- WHAT YOU NEED TO DO -
Search the listing for the word "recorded". Copy every line where it is found.

- DATASET EXCERPT -
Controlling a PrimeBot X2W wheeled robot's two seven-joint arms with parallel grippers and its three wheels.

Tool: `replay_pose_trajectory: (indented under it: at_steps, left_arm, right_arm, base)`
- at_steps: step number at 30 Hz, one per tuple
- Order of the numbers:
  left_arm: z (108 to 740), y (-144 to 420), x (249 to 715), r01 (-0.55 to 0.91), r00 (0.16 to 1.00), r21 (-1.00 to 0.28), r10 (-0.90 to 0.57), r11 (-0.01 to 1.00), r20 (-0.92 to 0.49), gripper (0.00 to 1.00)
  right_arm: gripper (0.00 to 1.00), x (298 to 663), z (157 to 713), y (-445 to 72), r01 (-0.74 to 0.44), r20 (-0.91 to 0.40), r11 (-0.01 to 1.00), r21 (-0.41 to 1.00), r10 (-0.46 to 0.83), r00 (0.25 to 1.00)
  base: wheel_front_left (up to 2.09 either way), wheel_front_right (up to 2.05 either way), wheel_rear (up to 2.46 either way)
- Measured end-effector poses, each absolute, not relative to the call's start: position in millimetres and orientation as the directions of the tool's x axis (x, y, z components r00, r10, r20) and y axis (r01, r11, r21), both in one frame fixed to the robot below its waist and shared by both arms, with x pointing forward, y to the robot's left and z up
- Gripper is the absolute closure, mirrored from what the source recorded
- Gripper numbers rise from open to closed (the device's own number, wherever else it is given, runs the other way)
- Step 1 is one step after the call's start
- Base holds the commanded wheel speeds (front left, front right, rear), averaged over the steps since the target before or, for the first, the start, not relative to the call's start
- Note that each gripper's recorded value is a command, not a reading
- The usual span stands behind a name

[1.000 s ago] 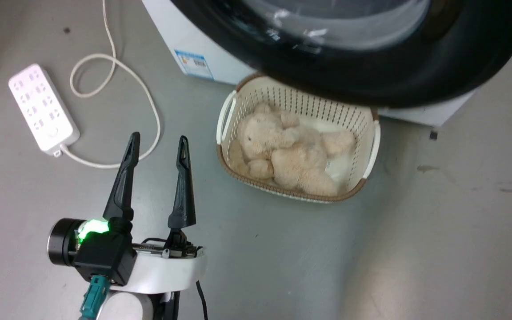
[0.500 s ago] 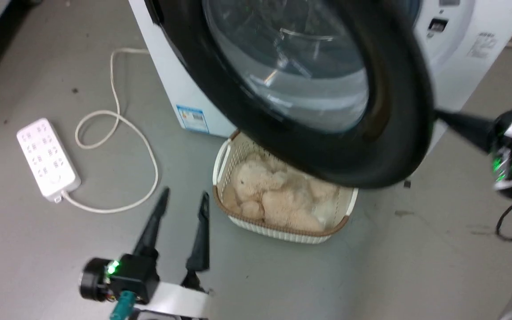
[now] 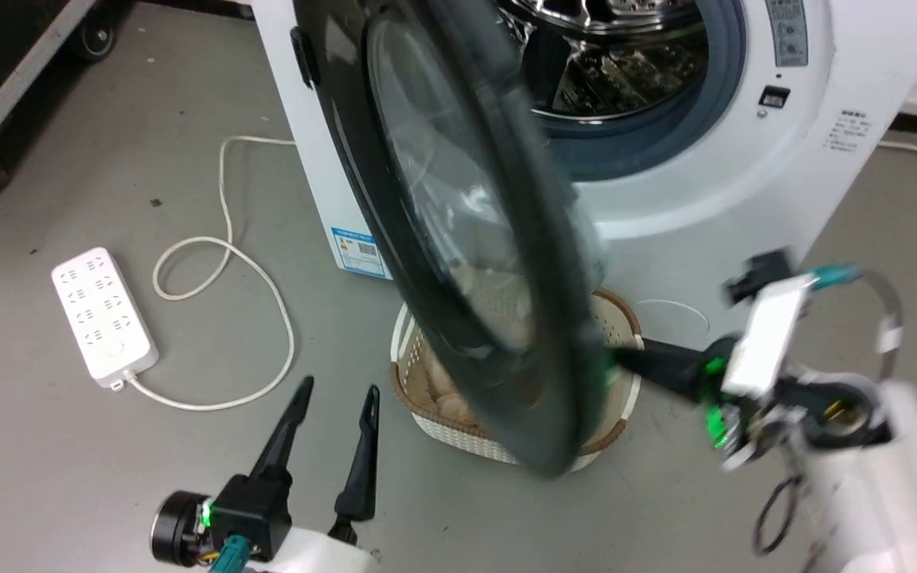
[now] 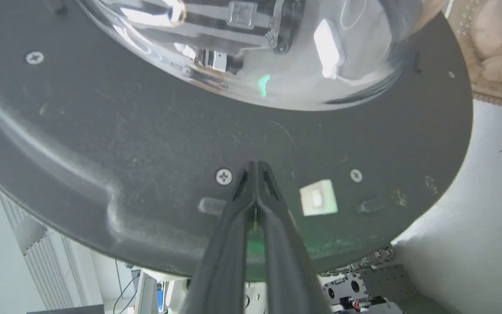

- ANSWER BOX -
- Gripper is the absolute closure, mirrored from what the source recorded
- Note that each gripper's recorded value is a command, not a reading

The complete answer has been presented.